I'm trying to use NLTK CFG Parser but got the error "Grammar does not cover some of the input words". The code I'm using is:
import nltk
import codecs
strProductions = ''
f = codecs.open('C://nltk_data//corpora//CINTIL_TreeBank//producoes_S.txt', 'r',
encoding= 'latin-1')
for line in f:
strProductions= strProductions + line
f.close()
grammar = nltk.grammar.CFG.fromstring(strProductions)

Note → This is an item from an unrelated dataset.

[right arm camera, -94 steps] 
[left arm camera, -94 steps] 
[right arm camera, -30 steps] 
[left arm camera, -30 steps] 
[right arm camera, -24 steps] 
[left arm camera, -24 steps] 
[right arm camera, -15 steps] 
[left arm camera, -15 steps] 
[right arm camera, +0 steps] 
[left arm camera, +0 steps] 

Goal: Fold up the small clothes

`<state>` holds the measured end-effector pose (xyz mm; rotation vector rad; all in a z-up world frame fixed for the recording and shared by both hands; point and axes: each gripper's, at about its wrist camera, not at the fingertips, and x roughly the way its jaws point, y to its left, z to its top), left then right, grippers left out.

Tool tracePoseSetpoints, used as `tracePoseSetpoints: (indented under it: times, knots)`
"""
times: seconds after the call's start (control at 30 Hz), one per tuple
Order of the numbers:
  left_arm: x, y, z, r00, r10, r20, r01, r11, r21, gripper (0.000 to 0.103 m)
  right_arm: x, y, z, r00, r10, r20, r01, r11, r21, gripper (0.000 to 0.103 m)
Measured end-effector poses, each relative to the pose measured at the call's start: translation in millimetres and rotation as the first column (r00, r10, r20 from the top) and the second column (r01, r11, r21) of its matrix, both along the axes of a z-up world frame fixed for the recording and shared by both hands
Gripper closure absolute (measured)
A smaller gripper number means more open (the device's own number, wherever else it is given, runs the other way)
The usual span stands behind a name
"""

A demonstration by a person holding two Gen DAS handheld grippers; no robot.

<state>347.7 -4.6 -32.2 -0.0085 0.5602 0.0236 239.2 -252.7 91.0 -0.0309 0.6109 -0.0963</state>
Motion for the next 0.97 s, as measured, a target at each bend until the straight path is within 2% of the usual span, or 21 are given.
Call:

cp = nltk.ChartParser(grammar)
print grammar
S -> V PNT
V -> 'Choveu'
NP -> DEM N
PP -> P NP
P -> 'de'
NP -> N_
N_ -> N A
N -> 'crian\\xe7a'
tokens = []
a = u'criança'
b = '.'
a= a.encode('latin-1')
for tree in cp.parse(tokens):
print tree
C:\Anaconda2\lib\site-packages\nltk\grammar.pyc in check_coverage(self, tokens)
629 missing = ', '.join('%r' % (w,) for w in missing)
630 raise ValueError("Grammar does not cover some of the "
--> 631 "input words: %r." % missing)
632
633 def _calculate_grammar_forms(self):
ValueError: Grammar does not cover some of the input words:
u"'crian\\xe7a'".
Can someone help me identifying what is happening?
Thanks in advance